You are not reading a PDF document, you are reading a visual representation constructed by a program which is made by people who tear their hair out.
PDF “specification” is not a specification, it only documents the happy path. It never states that behavior of Acrobat remains the holy truth, but in practice undocumented bug-for-bug compatibility is assumed. (We're talking about most basic, universally supported features here.) If ISO was worth their salt, they would at least try to codify the de facto behavior instead of stamping their name on some Adobe-provided document, then it would be horrible but fixed format. A collection of tests would be nice to have, too.
Of course, this “history” is just a promotional leaflet, which describes the “layman approach” they tried to construct. It's a fault not to mention that PDF was, and still is, a foundation of digital print industry, where big vendors solve compatibility problems for mere mortals, and therefore create unwritten rules of what should and shouldn't work.
It is also ironic that they praise the Web, but have to use Web Archive to link to the article from the ancient year of… 2020.
Mostly, the page description language (inside PDFs) says "move to point (x, y) and write text foo" or "move to point (x, y) and draw glyph bar".
The reason that many PDFs produce garbage when extracting text is because the underlying document doesn't include fonts, every letter is a drawn glyph. This is most common in older (1990s) pdfs generated on UNIX systems.
Since the page description language is saying "write text foo", that text is broken up by the generating software, so there is not necessarily a whole line of text as a human would see it.
And some PDFs are impossible to extract text from because they've flattened the page into an image. Law firms are notorious for doing this - to provide the documents exactly as required/specified during discovery, but make them impossible for the text to be extracted. Basically it is a fax - every page is a TIFF image (because it is harder to OCR than a JPEG, although JBIG2 has its own flaws [0]).

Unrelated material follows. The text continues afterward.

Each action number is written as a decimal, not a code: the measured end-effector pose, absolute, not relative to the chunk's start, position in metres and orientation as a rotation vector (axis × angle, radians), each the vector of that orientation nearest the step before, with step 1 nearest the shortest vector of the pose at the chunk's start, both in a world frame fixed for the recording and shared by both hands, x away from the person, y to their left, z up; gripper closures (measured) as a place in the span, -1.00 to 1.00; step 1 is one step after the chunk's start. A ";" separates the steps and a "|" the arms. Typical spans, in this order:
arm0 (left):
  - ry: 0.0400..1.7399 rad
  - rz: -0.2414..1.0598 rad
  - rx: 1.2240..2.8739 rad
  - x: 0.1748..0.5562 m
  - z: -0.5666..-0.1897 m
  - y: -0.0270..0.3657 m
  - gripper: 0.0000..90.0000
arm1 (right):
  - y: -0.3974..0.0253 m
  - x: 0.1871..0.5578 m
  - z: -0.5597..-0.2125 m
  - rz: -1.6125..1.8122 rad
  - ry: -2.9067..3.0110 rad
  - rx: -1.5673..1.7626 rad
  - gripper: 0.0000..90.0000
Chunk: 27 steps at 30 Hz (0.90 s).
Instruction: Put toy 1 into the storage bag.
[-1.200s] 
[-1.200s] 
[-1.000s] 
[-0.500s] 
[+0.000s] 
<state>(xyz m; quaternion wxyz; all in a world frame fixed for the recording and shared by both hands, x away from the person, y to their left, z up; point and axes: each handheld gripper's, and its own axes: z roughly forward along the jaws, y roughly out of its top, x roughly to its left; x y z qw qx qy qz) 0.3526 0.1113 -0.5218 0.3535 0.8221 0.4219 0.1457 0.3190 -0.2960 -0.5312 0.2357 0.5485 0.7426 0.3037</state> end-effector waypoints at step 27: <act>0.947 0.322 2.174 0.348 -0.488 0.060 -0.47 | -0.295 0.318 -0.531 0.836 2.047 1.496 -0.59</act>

I've been working with PDF projects off and on since the late 90s. The standard tries to be everything for everybody and that makes it a Charlie Foxtrot from top to bottom (if you've ever written an object viewer/editor to dig inside PDFs, you know exactly what I'm referring to). It is a great spec for making a document that appears the same no matter where it is viewed or printed. But I always treat it as a sausage: you can turn the cow into a sausage, but you can't turn that sausage back into a cow.
I wonder if this explains why trying to copy and paste text out of a PG&E bill would always come back as gobbledygook when I used to receive such bills in the past.
> fonts that are designed to obfuscate the internal text, e.g. re-arranging characters or splitting glyphs up in strange ways, etc. It's worth noting that with the exception of the spaces, these techniques are used deliberately to stop people extracting text or the copyrighted fonts from the document.
Maybe (and, for the fonts, likely), but I don’t think it’s the only reason. Subsetting embedded fonts makes PDFs smaller, often a lot smaller (why embed an entire font because the document uses a single glyph of it as a bullet point? Why would one include Chinese, Japanese, etc glyphs if the document doesn’t use them?)
Even if it’s possible to do that without changing the code point to glyph mapping (is it? I don’t know enough of fonts to answer that), implementing it may be simpler or result in smaller files if one makes the embedded font dense in code points (I tried finding an answer, but soon remembered how complex fonts are, and gave up)
And of course, modern tools _should_ output accessible PDF documents, which means text extraction _should_ work. I wouldn’t know how well that works in reality, but have my doubts.
Actually most pdfs are formatted in a good way and it’s easy to extract text. The stupid stuff is just copy encryption, which is just a stupid feature (because pdf viewers can ignore it)
I have no idea why somebody hates pdfs for extracting data, when stuff like doc,xls (the old format) is clearly way worse. Pdf sometimes has its quirks but the 2.0 version clearly cleans up a lot of the messes
It’s usually easy to extract individual strings from a PDF, normally single lines, but it can be quite hard to understand how those form into longer paragraphs, especially if the page has multiple columns and inline figures.
It’s also easy to create a PDF that it is hard to extract text from, not through an deliberate attempt to enforce copy protection but often simply from attempts to compress the size of the file as you may not want to store the entirety of a font in a document.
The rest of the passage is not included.